Media Center | In The News

The 'Farm' Bill Is No Such Thing

Date: August 2, 2012

By: Rep. Marlin Stutzman and Michael Needham

For decades, an unholy Washington alliance—between rural lawmakers and their urban and suburban colleagues—has caused exponential growth in spending by combining farm policy and food stamps in one huge legislative package. It's a practice our nation can no longer afford as we approach $16 trillion in debt. Yet in July the House Agriculture Committee passed a farm bill with nearly $1 trillion in spending, or 60% more than was contained in the 2008 bill (passed by the Nancy Pelosi-led Congress over the veto of then-President George W. Bush).
 
Instead of combining farm policy, food stamps, telecommunications, energy, forestry and conservation into a single legislative vehicle, we must begin advancing one issue at a time. Even Americans with differing views on the role of the federal government in U.S. agriculture should agree that any farm bill passed by Congress be a farm-only bill. Only by breaking this massive bill into manageable, understandable pieces can we begin to make meaningful reforms.
 
From its name, you'd never know that 80% of the Federal Agriculture Reform and Risk Management Act goes toward the Supplemental Nutrition Assistance Program (SNAP), commonly referred to as food stamps.
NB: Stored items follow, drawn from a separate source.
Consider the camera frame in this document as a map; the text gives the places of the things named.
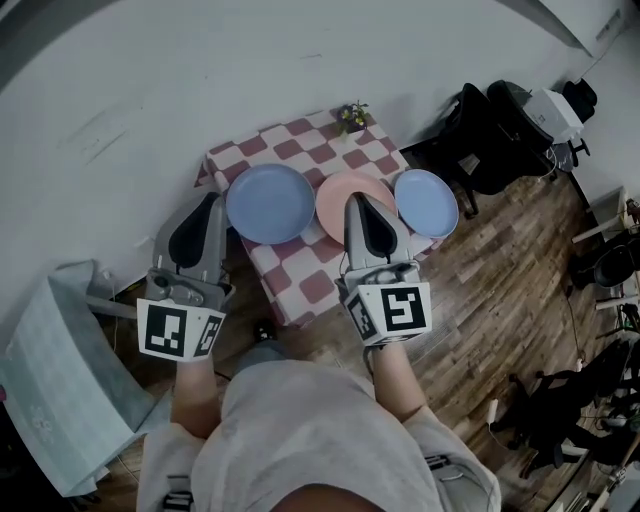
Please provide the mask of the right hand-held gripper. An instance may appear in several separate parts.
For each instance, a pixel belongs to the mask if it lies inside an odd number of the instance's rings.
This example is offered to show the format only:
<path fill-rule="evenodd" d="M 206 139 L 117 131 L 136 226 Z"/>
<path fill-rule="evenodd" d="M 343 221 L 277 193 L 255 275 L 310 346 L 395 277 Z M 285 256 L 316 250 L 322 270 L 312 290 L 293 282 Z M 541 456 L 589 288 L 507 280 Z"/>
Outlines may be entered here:
<path fill-rule="evenodd" d="M 411 260 L 404 222 L 381 201 L 354 193 L 346 204 L 344 227 L 351 271 L 336 286 L 362 344 L 384 346 L 430 332 L 430 285 Z M 389 265 L 371 268 L 381 264 Z"/>

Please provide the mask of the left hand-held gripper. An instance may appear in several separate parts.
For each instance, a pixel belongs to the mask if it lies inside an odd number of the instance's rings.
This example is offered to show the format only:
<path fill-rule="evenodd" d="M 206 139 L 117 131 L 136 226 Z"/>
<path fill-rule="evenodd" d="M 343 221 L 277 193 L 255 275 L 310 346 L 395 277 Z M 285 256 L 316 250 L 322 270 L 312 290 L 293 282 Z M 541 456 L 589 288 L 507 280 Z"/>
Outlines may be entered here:
<path fill-rule="evenodd" d="M 204 360 L 221 331 L 235 287 L 220 282 L 227 214 L 215 192 L 176 209 L 158 231 L 145 297 L 136 303 L 139 351 L 167 360 Z M 192 269 L 202 281 L 180 276 Z"/>

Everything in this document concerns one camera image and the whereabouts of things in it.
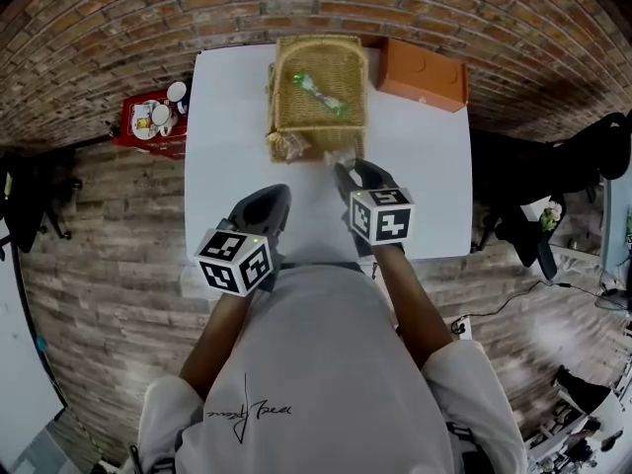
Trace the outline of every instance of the cable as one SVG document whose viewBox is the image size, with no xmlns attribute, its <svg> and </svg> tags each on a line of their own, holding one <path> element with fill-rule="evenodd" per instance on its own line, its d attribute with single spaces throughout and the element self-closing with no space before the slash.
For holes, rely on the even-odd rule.
<svg viewBox="0 0 632 474">
<path fill-rule="evenodd" d="M 592 295 L 595 298 L 600 298 L 601 300 L 605 300 L 606 302 L 610 302 L 611 304 L 614 305 L 614 307 L 604 307 L 602 305 L 595 304 L 594 306 L 596 308 L 598 308 L 598 309 L 603 309 L 603 310 L 606 310 L 606 311 L 627 311 L 627 307 L 623 307 L 621 304 L 618 304 L 617 302 L 615 302 L 613 300 L 605 298 L 604 295 L 597 295 L 596 293 L 592 293 L 591 291 L 587 291 L 587 290 L 585 290 L 583 288 L 580 288 L 578 286 L 574 286 L 573 284 L 570 284 L 568 282 L 546 282 L 546 281 L 543 281 L 543 280 L 539 280 L 538 282 L 532 284 L 529 287 L 528 290 L 521 291 L 520 293 L 517 293 L 517 294 L 511 296 L 510 298 L 508 298 L 505 301 L 505 303 L 503 305 L 501 305 L 501 307 L 499 307 L 496 311 L 484 312 L 484 313 L 473 312 L 473 313 L 469 313 L 469 314 L 463 314 L 462 316 L 460 316 L 459 318 L 455 319 L 450 324 L 450 332 L 452 334 L 454 334 L 454 335 L 459 335 L 460 333 L 462 333 L 462 332 L 460 332 L 460 327 L 458 326 L 458 323 L 461 322 L 462 320 L 464 320 L 465 318 L 484 318 L 484 317 L 487 317 L 487 316 L 496 316 L 501 311 L 503 311 L 503 309 L 505 309 L 505 307 L 507 307 L 512 300 L 514 300 L 515 298 L 518 298 L 520 296 L 529 295 L 531 293 L 531 291 L 536 286 L 538 286 L 539 284 L 544 284 L 547 287 L 558 286 L 558 287 L 561 287 L 561 288 L 576 289 L 578 291 L 582 291 L 583 293 L 587 293 L 588 295 Z"/>
</svg>

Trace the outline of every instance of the power strip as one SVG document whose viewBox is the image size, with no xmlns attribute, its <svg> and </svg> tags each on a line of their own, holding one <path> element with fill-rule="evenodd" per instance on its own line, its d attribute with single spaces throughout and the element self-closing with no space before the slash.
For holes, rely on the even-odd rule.
<svg viewBox="0 0 632 474">
<path fill-rule="evenodd" d="M 105 469 L 105 471 L 110 474 L 119 474 L 120 472 L 122 472 L 118 467 L 114 467 L 106 460 L 99 460 L 99 465 L 101 465 Z"/>
<path fill-rule="evenodd" d="M 445 326 L 447 326 L 448 330 L 451 331 L 452 323 L 454 323 L 459 318 L 460 316 L 452 316 L 449 318 L 443 318 L 443 321 L 445 322 Z M 470 319 L 464 318 L 456 324 L 457 328 L 461 326 L 465 329 L 465 331 L 462 334 L 459 334 L 458 338 L 462 341 L 464 340 L 471 341 L 473 338 L 472 338 L 472 323 L 470 322 Z"/>
</svg>

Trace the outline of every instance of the white wall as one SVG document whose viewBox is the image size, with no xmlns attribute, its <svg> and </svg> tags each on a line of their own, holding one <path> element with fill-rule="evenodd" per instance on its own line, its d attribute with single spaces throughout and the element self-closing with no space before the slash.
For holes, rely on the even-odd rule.
<svg viewBox="0 0 632 474">
<path fill-rule="evenodd" d="M 0 221 L 0 238 L 6 235 Z M 63 406 L 46 375 L 24 316 L 9 245 L 0 262 L 0 462 L 10 468 Z"/>
</svg>

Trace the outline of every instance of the orange box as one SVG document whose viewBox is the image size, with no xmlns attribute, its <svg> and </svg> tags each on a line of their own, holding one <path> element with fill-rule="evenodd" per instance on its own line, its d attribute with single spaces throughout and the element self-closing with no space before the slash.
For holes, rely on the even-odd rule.
<svg viewBox="0 0 632 474">
<path fill-rule="evenodd" d="M 389 39 L 380 57 L 377 89 L 455 113 L 467 105 L 467 65 Z"/>
</svg>

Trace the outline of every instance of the wicker basket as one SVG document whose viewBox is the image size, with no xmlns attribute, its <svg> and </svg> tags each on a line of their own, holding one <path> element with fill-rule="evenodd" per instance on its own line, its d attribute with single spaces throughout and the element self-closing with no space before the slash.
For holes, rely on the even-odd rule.
<svg viewBox="0 0 632 474">
<path fill-rule="evenodd" d="M 347 36 L 303 36 L 279 39 L 276 65 L 270 70 L 268 145 L 273 162 L 285 162 L 283 134 L 298 133 L 312 145 L 294 161 L 321 160 L 324 151 L 353 147 L 364 154 L 366 129 L 366 53 L 359 39 Z M 292 84 L 307 72 L 323 93 L 348 104 L 336 116 L 312 94 Z"/>
</svg>

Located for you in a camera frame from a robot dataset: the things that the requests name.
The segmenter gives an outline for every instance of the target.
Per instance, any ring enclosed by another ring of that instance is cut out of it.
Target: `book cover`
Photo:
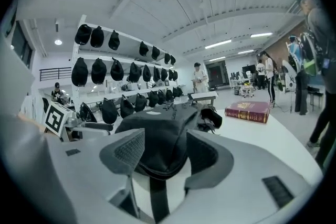
[[[270,112],[268,102],[240,101],[229,105],[225,109],[228,117],[266,123]]]

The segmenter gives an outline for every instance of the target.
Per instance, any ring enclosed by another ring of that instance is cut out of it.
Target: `standing person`
[[[269,94],[270,102],[275,103],[274,71],[277,69],[277,64],[273,61],[271,56],[265,51],[262,51],[260,53],[260,56],[262,60],[265,61],[265,70],[266,70],[266,76],[268,80],[268,94]]]
[[[194,71],[194,79],[193,82],[196,84],[197,93],[201,92],[208,92],[208,85],[207,85],[207,75],[203,70],[200,69],[201,64],[196,62],[194,64],[195,71]]]
[[[55,89],[51,92],[51,100],[52,100],[52,102],[57,102],[57,103],[63,104],[62,99],[63,99],[63,93],[59,89],[59,83],[56,82],[55,83]]]
[[[295,112],[300,112],[300,115],[306,115],[307,110],[307,95],[308,95],[308,76],[302,67],[302,51],[296,36],[289,37],[290,44],[288,45],[289,53],[292,55],[297,67],[296,96],[295,96]]]
[[[307,143],[308,147],[318,146],[318,139],[329,123],[321,140],[316,162],[323,167],[336,138],[336,37],[332,23],[326,12],[319,7],[318,0],[296,0],[306,16],[306,24],[314,34],[317,45],[323,54],[323,66],[320,67],[325,86],[325,108],[320,114],[315,129]]]
[[[260,90],[261,87],[264,90],[265,89],[265,70],[266,70],[266,67],[262,63],[263,61],[261,59],[259,59],[258,62],[259,62],[259,64],[257,64],[257,70],[258,70],[258,90]]]

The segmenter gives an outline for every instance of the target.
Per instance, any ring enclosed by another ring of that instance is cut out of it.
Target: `brown wall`
[[[282,60],[288,60],[288,49],[286,45],[286,42],[289,44],[288,37],[290,35],[295,35],[299,37],[300,34],[306,30],[307,28],[305,22],[302,22],[266,49],[266,52],[277,63],[278,68],[282,66]]]

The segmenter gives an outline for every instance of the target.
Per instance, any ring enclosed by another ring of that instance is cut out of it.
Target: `window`
[[[30,60],[33,53],[28,41],[26,40],[20,24],[17,22],[15,26],[15,30],[13,33],[12,45],[14,46],[14,51],[21,58],[21,60],[25,63],[25,65],[30,67]]]

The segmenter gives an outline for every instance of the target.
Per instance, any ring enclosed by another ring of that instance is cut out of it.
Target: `round ceiling light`
[[[55,44],[56,44],[56,45],[62,45],[62,41],[59,40],[59,39],[56,39],[56,40],[55,40]]]

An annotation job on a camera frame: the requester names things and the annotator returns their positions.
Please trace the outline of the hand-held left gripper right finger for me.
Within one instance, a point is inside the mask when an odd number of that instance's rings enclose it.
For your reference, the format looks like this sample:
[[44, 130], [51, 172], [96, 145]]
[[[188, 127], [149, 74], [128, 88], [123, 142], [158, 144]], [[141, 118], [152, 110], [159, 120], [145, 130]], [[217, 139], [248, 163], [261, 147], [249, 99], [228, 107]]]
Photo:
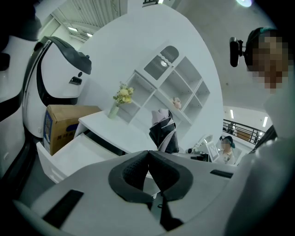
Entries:
[[228, 188], [237, 167], [149, 152], [149, 172], [162, 193], [162, 210], [148, 232], [224, 232], [237, 196]]

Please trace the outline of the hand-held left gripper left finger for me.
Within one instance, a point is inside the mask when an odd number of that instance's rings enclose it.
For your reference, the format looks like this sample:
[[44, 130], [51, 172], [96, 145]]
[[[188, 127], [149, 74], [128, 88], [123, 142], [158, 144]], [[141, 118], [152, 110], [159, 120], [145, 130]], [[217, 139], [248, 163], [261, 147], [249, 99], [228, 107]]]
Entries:
[[49, 188], [32, 205], [48, 222], [69, 192], [82, 193], [60, 229], [75, 236], [158, 236], [165, 232], [151, 213], [152, 196], [143, 191], [148, 152], [141, 151], [83, 167]]

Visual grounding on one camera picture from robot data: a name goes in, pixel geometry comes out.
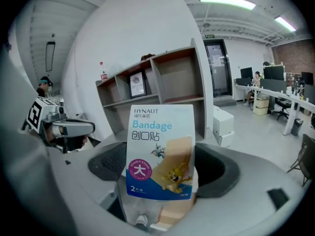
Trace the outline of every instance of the cartoon mouse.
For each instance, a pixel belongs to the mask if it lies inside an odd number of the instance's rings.
[[[162,146],[158,146],[158,143],[157,143],[157,145],[156,145],[156,149],[155,150],[153,150],[152,152],[151,152],[151,154],[153,154],[153,155],[155,155],[155,156],[157,156],[157,157],[165,157],[165,148],[164,147],[162,147]]]
[[[171,170],[167,176],[162,177],[162,179],[167,179],[170,181],[170,184],[163,186],[162,189],[170,190],[175,193],[182,193],[183,189],[188,185],[182,188],[179,188],[178,186],[185,181],[192,180],[192,177],[184,178],[185,170],[187,169],[187,167],[188,167],[187,163],[182,163],[179,167]]]

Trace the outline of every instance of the cardboard box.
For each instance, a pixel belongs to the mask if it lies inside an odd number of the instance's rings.
[[[258,116],[266,115],[268,112],[268,108],[255,108],[253,112]]]
[[[262,100],[262,99],[256,100],[256,107],[257,108],[268,108],[268,106],[269,106],[269,99],[268,100]]]

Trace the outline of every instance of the brick wall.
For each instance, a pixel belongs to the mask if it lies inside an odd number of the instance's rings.
[[[275,64],[281,61],[285,72],[311,72],[315,81],[315,45],[311,39],[292,42],[272,48]]]

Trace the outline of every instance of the glass door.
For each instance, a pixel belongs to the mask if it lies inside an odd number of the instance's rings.
[[[231,73],[223,41],[204,41],[213,85],[213,97],[232,95]]]

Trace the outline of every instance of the picture frame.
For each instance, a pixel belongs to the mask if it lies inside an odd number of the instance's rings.
[[[131,99],[147,94],[144,76],[143,71],[130,75],[129,91]]]
But it does—and, like most programs rooted in the New Deal and Great Society, this one has grown exponentially.
 
Thanks to misaligned incentives for the states and a consistent weakening of eligibility criteria, the cost of the food-stamps program doubled between 2001 and 2006. Then, thanks to President Obama's stimulus, it doubled again between 2008 and 2012.
 
Taxpayers now spend $80 billion a year on food stamps, an amount the Senate "farm bill" would essentially lock in for the next decade. The bill passed by the House Agriculture Committee is almost as bad, shaving just 2% from the stimulus-era levels.
 
In the 1970s, just one in 50 Americans received food benefits. Today that number is one in seven. In other words, 15% of the U.S. population is dependent on food stamps. Half of all food-stamp spending goes toward individuals who have been on the program for eight years or more. There can be no doubt that we are in the midst of a dependency crisis, and conservatives especially shouldn't settle for locking in Obama-era levels of government dependence.
 
The Obama administration wants to make Americans more dependent on government, not less. Witness its recent decision to gut the federal work requirements for Temporary Assistance for Needy Families, the program created by the 1996 reform of welfare.
 
Instead of removing work requirements, we should be expanding them. Adding common-sense work requirements to the food-stamp program would begin the process of reversing the corrosive aspect of government dependency.
 
Yet even discussing such measures is difficult, if not impossible, when the food-stamp program is carried under the banner of a farm bill. The Orwellian language of Washington creates unnecessary confusion and makes responsible governing needlessly difficult. It is time to have a farm-only farm bill, and move other policies separately.
 

Mr. Stutzman is a Republican congressman from Indiana. Mr. Needham is chief executive officer of Heritage Action for America.

A version of this article appeared August 2, 2012, on page A13 in the U.S. edition of The Wall Street Journal, with the headline: The 'Farm' Bill Is No Such Thing.